Location
- Bolton Road West Ramsbottom, Bury, BL0 9QZ England

Information
- Type: Academy
- Established: 1979
- Local authority: Bury
- Trust: Shaw Education Trust
- Department for Education URN: 148097 Tables
- Ofsted: Reports
- Chair of local governing body: Gillian Hoyle
- Head teacher: Dean Watson
- Gender: Coeducational
- Age: 11 to 16
- Colours: Maroon and Gold
- Website: http://www.woodhey.bury.sch.uk/

= Woodhey High School =

Woodhey High School is a coeducational secondary school in Ramsbottom, in the Metropolitan Borough of Bury, Greater Manchester, England.

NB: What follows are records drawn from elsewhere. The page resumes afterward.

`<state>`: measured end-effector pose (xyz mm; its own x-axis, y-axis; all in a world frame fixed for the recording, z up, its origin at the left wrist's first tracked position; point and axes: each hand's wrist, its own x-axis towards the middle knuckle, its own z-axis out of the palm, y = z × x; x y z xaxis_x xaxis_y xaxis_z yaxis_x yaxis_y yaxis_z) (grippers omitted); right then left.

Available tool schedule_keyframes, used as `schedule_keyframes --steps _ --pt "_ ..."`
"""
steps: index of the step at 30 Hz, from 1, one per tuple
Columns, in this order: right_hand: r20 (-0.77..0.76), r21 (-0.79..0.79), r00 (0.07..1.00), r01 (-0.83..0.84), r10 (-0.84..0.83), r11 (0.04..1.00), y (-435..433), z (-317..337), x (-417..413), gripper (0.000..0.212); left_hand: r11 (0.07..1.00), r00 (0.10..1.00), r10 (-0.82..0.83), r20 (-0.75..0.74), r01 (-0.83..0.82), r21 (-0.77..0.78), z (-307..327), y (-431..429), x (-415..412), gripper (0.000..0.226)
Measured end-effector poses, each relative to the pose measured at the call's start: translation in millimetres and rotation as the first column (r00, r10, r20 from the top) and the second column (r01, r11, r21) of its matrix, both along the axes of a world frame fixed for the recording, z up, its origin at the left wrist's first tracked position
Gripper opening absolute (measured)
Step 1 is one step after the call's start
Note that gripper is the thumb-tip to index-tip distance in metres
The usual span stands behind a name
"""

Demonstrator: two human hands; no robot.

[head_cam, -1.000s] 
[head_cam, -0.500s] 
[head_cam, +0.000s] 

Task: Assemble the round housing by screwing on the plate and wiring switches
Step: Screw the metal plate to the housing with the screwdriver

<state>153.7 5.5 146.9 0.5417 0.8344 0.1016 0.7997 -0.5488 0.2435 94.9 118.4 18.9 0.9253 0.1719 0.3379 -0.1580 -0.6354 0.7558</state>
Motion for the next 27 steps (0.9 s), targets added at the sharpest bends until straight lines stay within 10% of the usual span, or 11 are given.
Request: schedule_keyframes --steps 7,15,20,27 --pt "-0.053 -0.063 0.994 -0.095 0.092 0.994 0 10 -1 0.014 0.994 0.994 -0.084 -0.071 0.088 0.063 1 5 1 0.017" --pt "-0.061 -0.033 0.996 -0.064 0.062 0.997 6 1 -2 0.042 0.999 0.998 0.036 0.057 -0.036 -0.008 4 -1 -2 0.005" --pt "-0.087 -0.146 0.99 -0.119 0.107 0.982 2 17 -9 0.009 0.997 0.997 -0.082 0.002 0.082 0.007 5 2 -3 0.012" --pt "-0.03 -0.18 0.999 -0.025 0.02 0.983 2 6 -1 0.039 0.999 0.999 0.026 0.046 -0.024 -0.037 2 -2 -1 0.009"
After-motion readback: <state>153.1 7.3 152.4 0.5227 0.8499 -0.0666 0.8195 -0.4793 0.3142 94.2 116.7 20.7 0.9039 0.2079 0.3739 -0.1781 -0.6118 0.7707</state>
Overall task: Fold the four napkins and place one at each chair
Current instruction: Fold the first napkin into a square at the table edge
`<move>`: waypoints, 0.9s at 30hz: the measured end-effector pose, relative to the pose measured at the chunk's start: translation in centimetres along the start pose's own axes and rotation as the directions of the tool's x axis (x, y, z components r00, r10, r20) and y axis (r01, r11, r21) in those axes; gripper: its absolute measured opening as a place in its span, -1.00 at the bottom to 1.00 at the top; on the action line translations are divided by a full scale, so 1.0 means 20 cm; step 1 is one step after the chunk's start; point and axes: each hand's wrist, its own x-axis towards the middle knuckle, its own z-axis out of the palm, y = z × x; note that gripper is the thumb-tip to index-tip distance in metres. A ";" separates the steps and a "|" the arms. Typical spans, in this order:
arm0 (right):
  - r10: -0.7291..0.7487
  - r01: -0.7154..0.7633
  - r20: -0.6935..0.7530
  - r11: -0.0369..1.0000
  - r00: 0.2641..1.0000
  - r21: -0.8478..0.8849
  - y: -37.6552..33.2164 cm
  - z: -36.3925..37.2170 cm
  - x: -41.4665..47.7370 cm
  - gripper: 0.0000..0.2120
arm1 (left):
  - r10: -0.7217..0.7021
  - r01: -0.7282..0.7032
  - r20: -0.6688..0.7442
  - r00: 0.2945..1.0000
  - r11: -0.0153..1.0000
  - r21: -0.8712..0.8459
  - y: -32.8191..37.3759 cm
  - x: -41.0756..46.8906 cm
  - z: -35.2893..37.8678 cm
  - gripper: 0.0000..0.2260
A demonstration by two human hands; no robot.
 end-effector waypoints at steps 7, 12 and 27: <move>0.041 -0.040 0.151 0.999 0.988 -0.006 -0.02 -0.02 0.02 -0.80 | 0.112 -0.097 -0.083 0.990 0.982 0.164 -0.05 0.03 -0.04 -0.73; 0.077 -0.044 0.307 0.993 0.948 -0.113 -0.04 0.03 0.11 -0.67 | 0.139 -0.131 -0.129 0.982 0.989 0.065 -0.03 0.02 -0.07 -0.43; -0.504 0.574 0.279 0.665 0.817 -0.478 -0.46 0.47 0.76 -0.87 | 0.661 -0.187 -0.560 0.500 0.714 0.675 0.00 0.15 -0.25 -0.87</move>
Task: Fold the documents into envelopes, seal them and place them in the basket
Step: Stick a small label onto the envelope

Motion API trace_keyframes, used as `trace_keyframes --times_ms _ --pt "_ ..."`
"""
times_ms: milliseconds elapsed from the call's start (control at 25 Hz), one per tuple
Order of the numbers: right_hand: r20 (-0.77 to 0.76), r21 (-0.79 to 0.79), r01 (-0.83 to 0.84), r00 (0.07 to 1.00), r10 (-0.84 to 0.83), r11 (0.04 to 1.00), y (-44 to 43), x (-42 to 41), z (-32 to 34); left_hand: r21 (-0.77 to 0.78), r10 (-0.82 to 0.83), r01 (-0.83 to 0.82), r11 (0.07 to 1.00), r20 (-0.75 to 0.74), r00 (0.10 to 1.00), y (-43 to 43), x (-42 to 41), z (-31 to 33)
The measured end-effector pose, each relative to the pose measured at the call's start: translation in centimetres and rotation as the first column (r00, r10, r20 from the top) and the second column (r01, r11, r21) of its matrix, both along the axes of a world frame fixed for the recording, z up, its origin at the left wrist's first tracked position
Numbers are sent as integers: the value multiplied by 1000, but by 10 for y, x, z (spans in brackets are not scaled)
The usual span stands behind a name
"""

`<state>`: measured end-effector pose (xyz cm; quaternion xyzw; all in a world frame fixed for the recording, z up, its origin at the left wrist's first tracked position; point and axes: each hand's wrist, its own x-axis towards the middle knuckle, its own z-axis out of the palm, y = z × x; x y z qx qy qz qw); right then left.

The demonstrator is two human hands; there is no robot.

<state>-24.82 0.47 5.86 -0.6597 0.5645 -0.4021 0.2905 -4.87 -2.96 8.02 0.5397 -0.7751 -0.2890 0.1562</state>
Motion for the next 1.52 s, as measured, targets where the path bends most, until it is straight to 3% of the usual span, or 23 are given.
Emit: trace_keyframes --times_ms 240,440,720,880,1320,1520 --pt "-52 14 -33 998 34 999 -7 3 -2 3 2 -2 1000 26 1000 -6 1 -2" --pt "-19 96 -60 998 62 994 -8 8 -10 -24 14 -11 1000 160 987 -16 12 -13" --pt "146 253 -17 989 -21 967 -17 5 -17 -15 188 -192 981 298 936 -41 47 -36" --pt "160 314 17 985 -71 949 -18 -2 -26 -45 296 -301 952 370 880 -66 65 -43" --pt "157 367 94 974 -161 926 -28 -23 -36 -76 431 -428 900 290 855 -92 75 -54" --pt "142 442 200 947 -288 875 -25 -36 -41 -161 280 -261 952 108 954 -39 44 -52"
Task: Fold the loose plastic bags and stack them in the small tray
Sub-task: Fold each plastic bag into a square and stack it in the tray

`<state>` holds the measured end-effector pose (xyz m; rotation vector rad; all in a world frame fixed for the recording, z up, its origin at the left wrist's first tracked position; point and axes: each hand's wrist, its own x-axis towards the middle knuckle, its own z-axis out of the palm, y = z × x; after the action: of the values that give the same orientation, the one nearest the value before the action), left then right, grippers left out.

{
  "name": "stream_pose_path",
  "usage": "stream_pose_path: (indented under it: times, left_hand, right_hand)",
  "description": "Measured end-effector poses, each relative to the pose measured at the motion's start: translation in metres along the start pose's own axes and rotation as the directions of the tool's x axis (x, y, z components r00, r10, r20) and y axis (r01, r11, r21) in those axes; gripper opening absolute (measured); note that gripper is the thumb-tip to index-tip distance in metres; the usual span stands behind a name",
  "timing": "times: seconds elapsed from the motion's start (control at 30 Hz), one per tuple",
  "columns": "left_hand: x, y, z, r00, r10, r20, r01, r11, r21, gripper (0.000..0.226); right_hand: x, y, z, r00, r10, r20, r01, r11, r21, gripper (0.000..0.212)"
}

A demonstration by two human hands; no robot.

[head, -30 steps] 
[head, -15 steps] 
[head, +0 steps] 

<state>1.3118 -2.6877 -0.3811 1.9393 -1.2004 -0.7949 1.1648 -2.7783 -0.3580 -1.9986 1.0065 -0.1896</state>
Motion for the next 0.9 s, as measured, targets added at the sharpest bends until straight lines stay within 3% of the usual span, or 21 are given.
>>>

Woodhey High School was built by Bury LEA (Local Education Authority) in 1979 to replace the Peel Brow Secondary Modern school. Previously a community school administered by Bury Metropolitan Borough Council, in October 2020 Woodhey High School converted to academy status. The school is now sponsored by the Shaw Education Trust.

==Location==
Woodhey High School is located near towns such as Bury, Bolton, Ramsbottom and Tottington and the suburbs of Brandlesholme, Greenmount and Edenfield and Rawtenstall. The address is: Woodhey High School, Bolton Road West, Ramsbottom, Bury, BL0 9QZ. The school has had major building work and renovation work that included several new classrooms and facilities around the school in 2013.

==Education==
Secondary education is provided at Woodhey High School for 11- to 16-year-olds (Years 7 to 11).
Many subjects are available to study at Woodhey including:
Art,
English Literature,
English Language,
Maths,
(Double Award) Science (including Biology,
Chemistry,
Physics),
History,
Geography,
Music,
Information Technology,
Business Studies,
Electronics,
Spanish,
Personal Social Health Citizenship Education, Computer Science, Child Development,
Physical Education, Drama, iMedia and Sports Science

==Uniform ==
In 2007, the school announced it was banning skirts from its uniform, saying that parents and members of the local community had complained they "create an unfavourable image of the school."

In September 2022, parents at the school complained that under the school's new uniform policy, their daughters were told their trousers were "too tight" despite them being purchased from official suppliers. One parent claimed that female pupils were told to "lift their shirts up" so that staff could check their trousers. The school denied it had threatened any students with "exclusion" and said that students being told their trousers were too tight was "in relation to the school’s new stronger enforcement of their uniform rule".